Muitas pessoas da Esperança têm trabalhos informais, são domesticas, catadores de recicláveis e não sabem o que fazer. A saúde das ocupações já é precária. O povo não tem acesso a álcool em gel, o povo não tem acesso à máscara. Álcool em gel está caro: “qual pobre consegue um álcool em gel? Qual pobre consegue uma máscara?”. Coisas que deveriam ser produzidas e com preços reduzidos pelo governo ficaram totalmente inacessíveis. “Como é esse negócio do pobre ficar confinado dentro de uma casa? Sabendo que muitas vezes a pessoa vive em dois cômodos com uma família grande?”. Edna questiona como que é possível pensar um confinamento com essa situação. O Poder Público não olha para essas famílias. O que se vê hoje é o gargalo: a burguesia, onde quem tem muito fica bem e quem é pobre sofre!
“O leite das crianças está no preço de um ouro, a comida está cara”, Edna denuncia. O vírus está atacando os pobres, porque os ricos têm comida, máscara, álcool em gel e uma saúde paga. Edna denuncia que quem morreu até então foi uma “Doméstica, um faxineiro e um Porteiro” que são trabalhadores!
“Qual pobre consegue um álcool em gel? Qual pobre consegue uma máscara?”, Edna Souza, Ocupação Esperança – Izidora.
Irresponsabilidade do Bolsonaro e Governos! Organizar o povo pobre e trabalhador para lutar por saúde!
Poliana reforça que o Governo Bolsonaro é extremamente irresponsável quando vai à mídia dizer que é uma gripinha a infecção com o coronavírus. Ao minimizar a situação crítica, Bolsonaro joga contra o direito à saúde da maioria do povo pobre e trabalhador no Brasil. Além disso, o Governador Romeu Zema demorou muito para apresentar medidas. Sem contar o prefeito Alexandre Kalil, que reduziu a frota de ônibus em BH causando o super-lotação das linhas. A falta de trocadores expõe ainda mais os motoristas que tem que manipular dinheiro de muitas pessoas em uma única viagem.
Tanto Poliana quanto Edinho e Edna reforçam que os trabalhadores não estão podendo se proteger. Vários patrões pensando apenas nos lucros não estão liberando os trabalhadores. Existe uma parte que está sendo demitida com essa situação. Outra parte está trabalhando em locais sem a devida proteção. E somado a isso, existe uma grande parcela de trabalhadores informais que estão expostos.

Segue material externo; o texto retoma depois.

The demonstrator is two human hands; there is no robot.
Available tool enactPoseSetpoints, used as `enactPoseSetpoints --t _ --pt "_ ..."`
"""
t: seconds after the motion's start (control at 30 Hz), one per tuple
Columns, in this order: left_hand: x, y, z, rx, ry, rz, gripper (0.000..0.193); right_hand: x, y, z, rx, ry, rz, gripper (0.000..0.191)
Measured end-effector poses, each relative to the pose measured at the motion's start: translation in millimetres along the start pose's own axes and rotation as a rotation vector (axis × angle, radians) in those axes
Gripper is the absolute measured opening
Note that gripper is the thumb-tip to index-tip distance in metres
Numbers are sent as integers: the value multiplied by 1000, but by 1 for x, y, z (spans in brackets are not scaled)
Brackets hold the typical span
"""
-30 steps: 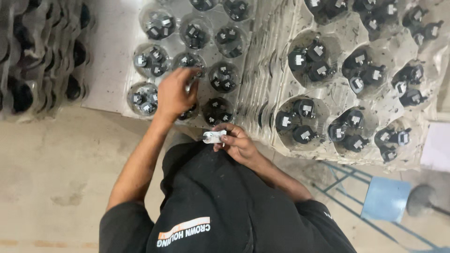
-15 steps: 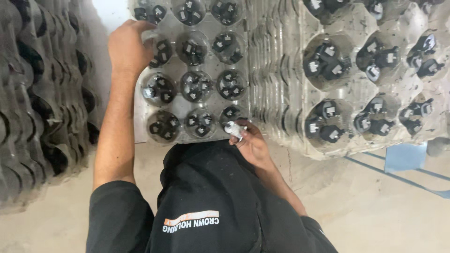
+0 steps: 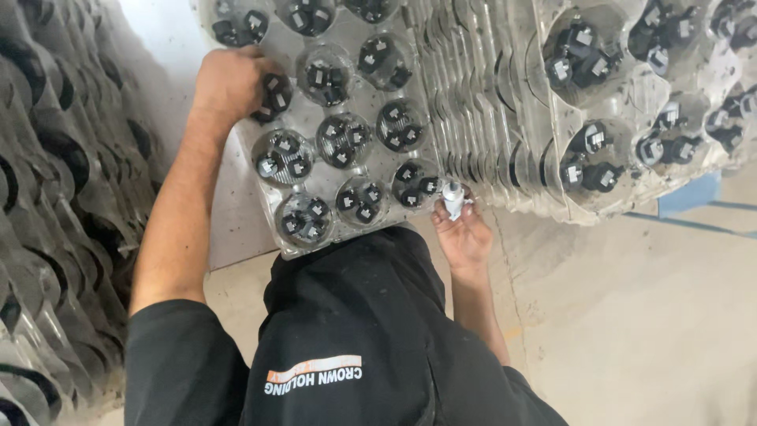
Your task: The person repeatedly picks small black circular components from a plastic tray, applies adhesive from a tube to each component, and places them back into the tray. The person briefly wipes the tube tip with a cloth before resuming the task.
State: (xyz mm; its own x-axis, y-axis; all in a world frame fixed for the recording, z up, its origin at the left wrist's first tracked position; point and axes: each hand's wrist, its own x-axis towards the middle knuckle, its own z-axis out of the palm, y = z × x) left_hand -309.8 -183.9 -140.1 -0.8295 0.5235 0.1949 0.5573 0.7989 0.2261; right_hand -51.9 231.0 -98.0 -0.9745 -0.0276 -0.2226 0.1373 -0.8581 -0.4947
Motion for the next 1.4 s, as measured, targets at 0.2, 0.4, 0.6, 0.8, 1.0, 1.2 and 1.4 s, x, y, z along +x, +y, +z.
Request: enactPoseSetpoints --t 0.2,0.4,0.6,0.8,1.0,1.2,1.4 --pt "4 9 1 -25 -32 95 33 -14 -13 -3 -2 -7 -83 34" --pt "-10 16 -30 -189 102 -88 31 -20 -13 1 -41 11 -142 44" --pt "-54 94 -54 -1148 541 -423 35 -23 5 28 -212 81 -207 48" --pt "-92 193 -107 -1722 430 -607 58 -19 27 87 -660 16 -463 48" --pt "-105 212 -146 -1619 468 -443 40 -18 26 138 -1133 -141 -718 46" --pt "-122 221 -153 -1643 519 -513 36 -19 32 163 -1262 -216 -798 43" --pt "-127 222 -157 -1572 524 -478 35 -21 34 170 -1326 -239 -810 39"
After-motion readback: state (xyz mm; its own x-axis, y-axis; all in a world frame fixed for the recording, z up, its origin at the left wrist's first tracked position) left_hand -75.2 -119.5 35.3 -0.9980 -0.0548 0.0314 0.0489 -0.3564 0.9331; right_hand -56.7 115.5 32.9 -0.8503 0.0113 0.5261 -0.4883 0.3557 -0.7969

As medidas do poder publico não dão conta dessa situação porque não enfrentam as grandes empresas privadas.
O caminho é a luta! Como em vários lugares do país, trabalhadores têm se organizado em greve e paralisação para cobrar que as empresas reforcem a segurança no ambiente do trabalho. Que as empresas privadas sejam responsáveis com a saúde publica e coletiva. A vida deve estar acima do lucro nesse momento e somente a luta pode garantir essas conquistas que parecem pequenas mas são fundamentais no combate ao coronavírus.